Bernard Caulfield on a landmark case for claims notification. Bernard Caulfield, who represented JRA with Christopher Symons QC, is a partner at Titmuss Sainer Dechert

The recent case of J Rothschild Assurance [JRA] v Collyear could have serious repercussions for insurers, particularly those underwriting the civil liabilities of life assurance companies.

JRA is a well-known provider of pensions and life assurance products which started business in 1992.

In late 1993, the Life Assurance Unit Trust Regulatory Organisation (Lautro) wrote to all its members reporting that it had found widespread non-compliance in the industry with business rules relating to pension transfers and opt-outs.

Firms were obliged to review all such business to ensure proper advice had been given and, where appropriate, make redress to individual investors.

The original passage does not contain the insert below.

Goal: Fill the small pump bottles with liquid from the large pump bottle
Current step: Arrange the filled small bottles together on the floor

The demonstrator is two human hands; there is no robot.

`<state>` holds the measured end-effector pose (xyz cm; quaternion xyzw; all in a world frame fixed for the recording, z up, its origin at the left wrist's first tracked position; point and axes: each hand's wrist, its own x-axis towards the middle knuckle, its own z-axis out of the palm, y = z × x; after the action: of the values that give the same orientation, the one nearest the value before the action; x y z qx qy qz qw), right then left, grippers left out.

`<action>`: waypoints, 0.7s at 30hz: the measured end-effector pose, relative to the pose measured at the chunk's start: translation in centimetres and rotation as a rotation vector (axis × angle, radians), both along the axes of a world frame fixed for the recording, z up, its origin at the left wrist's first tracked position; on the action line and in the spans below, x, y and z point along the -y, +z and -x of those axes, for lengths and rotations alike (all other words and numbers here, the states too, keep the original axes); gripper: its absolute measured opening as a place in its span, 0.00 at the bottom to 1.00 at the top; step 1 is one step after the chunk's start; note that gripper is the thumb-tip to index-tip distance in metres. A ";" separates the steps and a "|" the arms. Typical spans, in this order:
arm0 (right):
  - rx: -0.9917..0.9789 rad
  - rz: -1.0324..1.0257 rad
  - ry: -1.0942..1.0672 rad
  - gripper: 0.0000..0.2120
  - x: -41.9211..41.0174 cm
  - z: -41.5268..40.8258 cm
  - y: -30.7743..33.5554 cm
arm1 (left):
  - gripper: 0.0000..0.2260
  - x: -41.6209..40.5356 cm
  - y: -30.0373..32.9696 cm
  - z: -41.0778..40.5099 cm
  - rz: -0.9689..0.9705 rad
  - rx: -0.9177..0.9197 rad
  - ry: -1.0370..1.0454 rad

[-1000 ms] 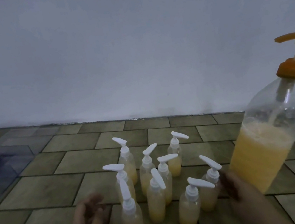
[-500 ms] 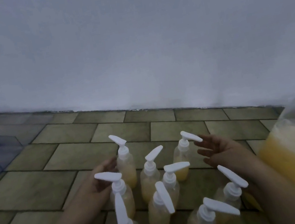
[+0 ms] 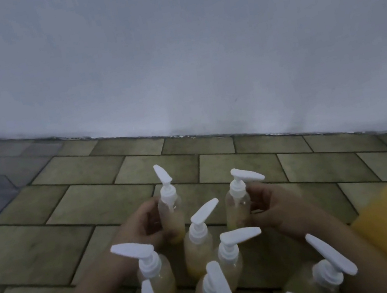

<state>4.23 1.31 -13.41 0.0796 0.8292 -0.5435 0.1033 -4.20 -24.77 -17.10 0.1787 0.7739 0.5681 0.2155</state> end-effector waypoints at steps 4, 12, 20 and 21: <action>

JRA gave prompt notice to its E&O underwriters that the Lautro letter constituted circumstances that "may give rise to a claim" in respect of all pension transfers and opt-outs which they had dealt with. JRA then participated in the industry-wide 'Pensions Review' and, where appropriate, made redress to investors.

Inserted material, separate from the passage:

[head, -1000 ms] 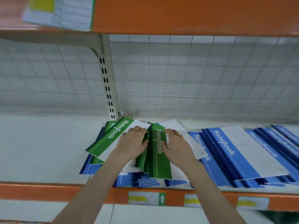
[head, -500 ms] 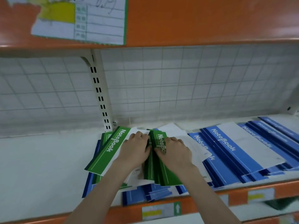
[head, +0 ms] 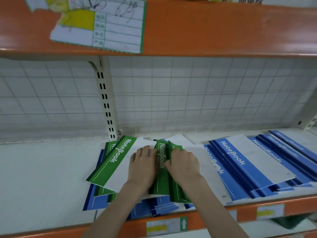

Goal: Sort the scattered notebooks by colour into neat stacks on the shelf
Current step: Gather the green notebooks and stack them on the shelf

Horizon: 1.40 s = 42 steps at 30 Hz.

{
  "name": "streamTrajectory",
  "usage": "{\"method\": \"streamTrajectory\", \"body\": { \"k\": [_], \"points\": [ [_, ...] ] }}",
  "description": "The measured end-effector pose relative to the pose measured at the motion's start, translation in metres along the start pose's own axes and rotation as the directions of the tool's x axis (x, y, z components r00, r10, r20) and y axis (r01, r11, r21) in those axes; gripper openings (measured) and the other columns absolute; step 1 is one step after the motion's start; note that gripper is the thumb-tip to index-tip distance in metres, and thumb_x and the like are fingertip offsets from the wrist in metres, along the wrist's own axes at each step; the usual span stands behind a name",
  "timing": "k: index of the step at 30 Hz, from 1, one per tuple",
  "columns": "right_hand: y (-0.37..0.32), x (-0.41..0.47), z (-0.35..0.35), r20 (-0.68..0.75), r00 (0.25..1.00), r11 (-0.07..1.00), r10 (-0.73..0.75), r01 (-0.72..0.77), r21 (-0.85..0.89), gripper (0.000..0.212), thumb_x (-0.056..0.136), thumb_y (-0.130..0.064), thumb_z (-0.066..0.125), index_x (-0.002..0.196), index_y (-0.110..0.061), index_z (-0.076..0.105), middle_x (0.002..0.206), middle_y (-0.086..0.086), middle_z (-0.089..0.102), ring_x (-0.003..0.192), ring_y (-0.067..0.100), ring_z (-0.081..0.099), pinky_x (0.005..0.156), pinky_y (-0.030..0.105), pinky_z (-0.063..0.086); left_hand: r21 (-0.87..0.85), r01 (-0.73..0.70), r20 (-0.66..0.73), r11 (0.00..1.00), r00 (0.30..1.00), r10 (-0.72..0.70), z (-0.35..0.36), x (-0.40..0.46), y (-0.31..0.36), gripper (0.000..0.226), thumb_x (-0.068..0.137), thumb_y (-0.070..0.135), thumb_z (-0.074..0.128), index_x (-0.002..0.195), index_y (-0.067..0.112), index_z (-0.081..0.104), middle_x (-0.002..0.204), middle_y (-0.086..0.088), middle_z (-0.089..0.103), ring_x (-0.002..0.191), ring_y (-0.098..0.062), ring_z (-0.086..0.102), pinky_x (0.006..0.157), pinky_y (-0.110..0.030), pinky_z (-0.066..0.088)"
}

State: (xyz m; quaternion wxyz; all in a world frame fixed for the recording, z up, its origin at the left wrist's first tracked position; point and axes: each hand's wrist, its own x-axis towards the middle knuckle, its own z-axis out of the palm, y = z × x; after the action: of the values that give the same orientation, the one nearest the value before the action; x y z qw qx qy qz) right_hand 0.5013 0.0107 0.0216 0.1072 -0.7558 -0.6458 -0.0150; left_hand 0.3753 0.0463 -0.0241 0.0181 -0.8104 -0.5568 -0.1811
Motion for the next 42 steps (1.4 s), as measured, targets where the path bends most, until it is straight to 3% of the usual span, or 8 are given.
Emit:
{"method": "streamTrajectory", "body": {
  "k": [2, 4, 9, 14, 20, 28, 37, 42],
  "points": [
    [0.004, 0.002, 0.0, -0.038, 0.999, 1.0, -0.016, 0.016, -0.012, 0.043, 0.095, -0.014, 0.044, 0.136, -0.009, 0.034, 0.1, 0.009, 0.065, 0.088, 0.026, 0.065, 0.058, 0.028, 0.039, -0.011, 0.01, -0.013, 1.0, 1.0, -0.01, 0.002, -0.001, 0.0, 0.037, 0.1, 0.034, 0.032, 0.133, 0.025, 0.044, 0.139, 0.002, 0.043, 0.126, -0.018, 0.039, 0.103, -0.032, 0.031],
    [0.009, 0.001, -0.002, -0.038, 0.999, 0.999, -0.027, 0.028, 0.019, 0.049, 0.095, -0.008, 0.041, 0.142, -0.013, 0.027, 0.098, 0.011, 0.065, 0.087, 0.029, 0.065, 0.059, 0.03, 0.04, -0.01, 0.022, -0.019, 1.0, 1.0, -0.022, 0.003, -0.002, 0.0, 0.037, 0.1, 0.035, 0.031, 0.134, 0.025, 0.043, 0.14, 0.002, 0.042, 0.128, -0.017, 0.038, 0.104, -0.032, 0.03],
    [0.016, 0.001, -0.006, -0.045, 0.999, 0.994, 0.021, -0.016, 0.111, 0.021, 0.098, -0.019, 0.039, 0.108, -0.01, 0.054, 0.096, 0.009, 0.066, 0.087, 0.028, 0.064, 0.061, 0.029, 0.04, -0.02, 0.062, -0.007, 0.998, 0.998, -0.062, 0.004, -0.005, 0.003, 0.041, 0.101, 0.033, 0.029, 0.141, 0.025, 0.035, 0.146, 0.005, 0.036, 0.134, -0.015, 0.032, 0.11, -0.032, 0.025],
    [0.008, -0.007, -0.002, -0.008, 1.0, 0.993, -0.022, 0.023, 0.116, 0.043, 0.085, -0.054, 0.056, 0.107, -0.018, 0.05, 0.095, 0.002, 0.065, 0.087, 0.023, 0.064, 0.065, 0.028, 0.045, -0.005, 0.104, -0.025, 0.995, 0.994, -0.104, 0.005, -0.007, 0.002, 0.044, 0.1, 0.036, 0.029, 0.143, 0.027, 0.033, 0.148, 0.007, 0.034, 0.137, -0.013, 0.03, 0.11, -0.03, 0.021],
    [0.009, -0.004, -0.003, 0.029, 1.0, 0.985, 0.008, -0.013, 0.17, 0.031, 0.083, -0.041, 0.06, 0.105, -0.02, 0.052, 0.095, 0.001, 0.064, 0.086, 0.022, 0.062, 0.063, 0.025, 0.042, -0.006, 0.114, -0.023, 0.993, 0.993, -0.114, 0.005, -0.008, 0.001, 0.044, 0.1, 0.037, 0.031, 0.142, 0.026, 0.036, 0.148, 0.005, 0.036, 0.137, -0.014, 0.031, 0.111, -0.032, 0.022],
    [0.006, 0.001, -0.006, -0.036, 0.998, 0.975, 0.049, -0.04, 0.217, 0.017, 0.092, -0.026, 0.045, 0.081, -0.014, 0.039, 0.065, -0.003, 0.038, 0.062, 0.018, 0.043, 0.051, 0.025, 0.031, 0.01, 0.142, -0.039, 0.99, 0.989, -0.142, 0.003, -0.01, 0.001, 0.044, 0.098, 0.041, 0.029, 0.139, 0.028, 0.038, 0.145, 0.007, 0.04, 0.133, -0.013, 0.036, 0.11, -0.032, 0.027],
    [-0.005, 0.006, -0.019, -0.067, 0.998, 0.926, 0.004, 0.021, 0.377, 0.025, 0.095, -0.016, 0.042, 0.115, -0.003, 0.05, 0.081, 0.009, 0.059, 0.067, 0.021, 0.052, 0.058, 0.028, 0.039, -0.084, 0.156, -0.04, 0.984, 0.986, -0.16, -0.001, -0.012, 0.001, 0.042, 0.099, 0.03, 0.032, 0.139, 0.024, 0.042, 0.145, 0.007, 0.041, 0.134, -0.011, 0.036, 0.111, -0.03, 0.023],
    [-0.024, 0.001, -0.007, -0.009, 0.998, 0.951, -0.069, 0.068, 0.3, 0.042, 0.096, -0.016, 0.042, 0.136, -0.008, 0.035, 0.088, 0.012, 0.063, 0.078, 0.027, 0.061, 0.064, 0.032, 0.048, -0.378, 0.225, -0.009, 0.898, 0.969, -0.246, -0.01, -0.009, -0.003, 0.03, 0.094, 0.013, 0.044, 0.116, 0.017, 0.066, 0.138, 0.001, 0.05, 0.128, -0.015, 0.043, 0.108, -0.032, 0.026]
  ]
}}
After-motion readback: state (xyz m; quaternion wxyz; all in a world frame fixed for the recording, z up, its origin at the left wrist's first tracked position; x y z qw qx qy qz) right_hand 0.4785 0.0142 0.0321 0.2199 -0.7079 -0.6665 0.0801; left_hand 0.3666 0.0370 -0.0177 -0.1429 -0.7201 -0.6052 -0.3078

But the underwriters rejected the notification as premature and denied liability, maintaining that no claims were valid in circumstances where the industry was obliged to review its own conduct and make redress.

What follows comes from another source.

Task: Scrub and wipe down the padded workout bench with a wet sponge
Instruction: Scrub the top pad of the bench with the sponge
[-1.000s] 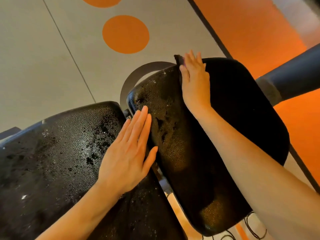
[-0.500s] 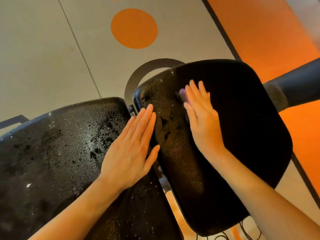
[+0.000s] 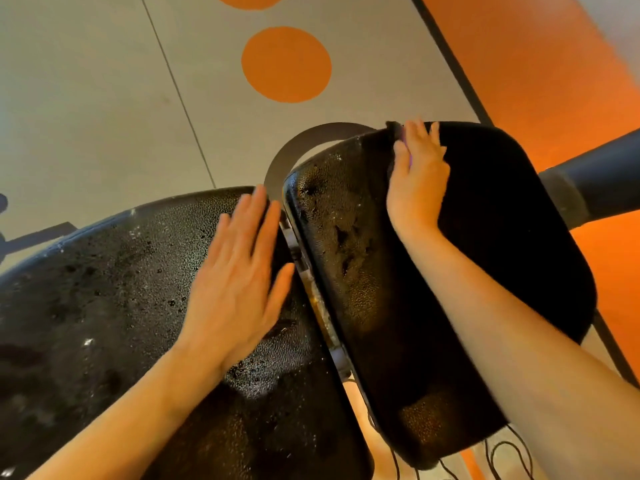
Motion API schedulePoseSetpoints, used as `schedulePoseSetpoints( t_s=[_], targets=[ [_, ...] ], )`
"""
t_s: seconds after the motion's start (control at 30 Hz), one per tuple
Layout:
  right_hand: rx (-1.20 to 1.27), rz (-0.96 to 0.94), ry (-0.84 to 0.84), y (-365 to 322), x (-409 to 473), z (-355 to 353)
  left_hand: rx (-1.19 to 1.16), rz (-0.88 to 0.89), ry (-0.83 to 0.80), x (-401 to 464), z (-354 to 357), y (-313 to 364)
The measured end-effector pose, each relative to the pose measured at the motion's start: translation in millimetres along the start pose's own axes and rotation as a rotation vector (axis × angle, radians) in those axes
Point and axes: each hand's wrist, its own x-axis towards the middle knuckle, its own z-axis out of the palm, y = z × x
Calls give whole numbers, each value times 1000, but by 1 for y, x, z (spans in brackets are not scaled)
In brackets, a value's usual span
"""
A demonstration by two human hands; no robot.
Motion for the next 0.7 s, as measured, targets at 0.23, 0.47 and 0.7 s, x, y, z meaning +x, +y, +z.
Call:
schedulePoseSetpoints(
  t_s=[0.23,0.47,0.7],
  targets=[
    [-11,-396,-291,-6,-11,4,62,-104,-26,-11,0,-20],
    [10,-407,-304,-32,-31,27,61,-104,0,-11,2,-20],
    [-24,-330,-305,6,-115,-16,33,-97,22,-11,3,-20]
  ],
)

Mr Justice Rix of the Commercial Court held that:

JRA's notice covered all claims arising out of pension transfers and opt-outs;

an investor's participation in the Pensions Review or acceptance of redress constituted a claim to which the policy had to respond;

costs incurred in reviewing and investigating claims where redress was payable were covered by the policy.

This case demonstrates that a notification can be effective, even though the range of actual claims generated is not known at the time of the notification.

Of even greater interest is the finding that a self-regulating organisation which took steps to ensure that investors were compensated for loss, generated a claim under a claims made policy. Although the decision is currently limited to the pensions industry, it is not hard to see it being applied to any similar industry scheme that ensures its members comply with best practice.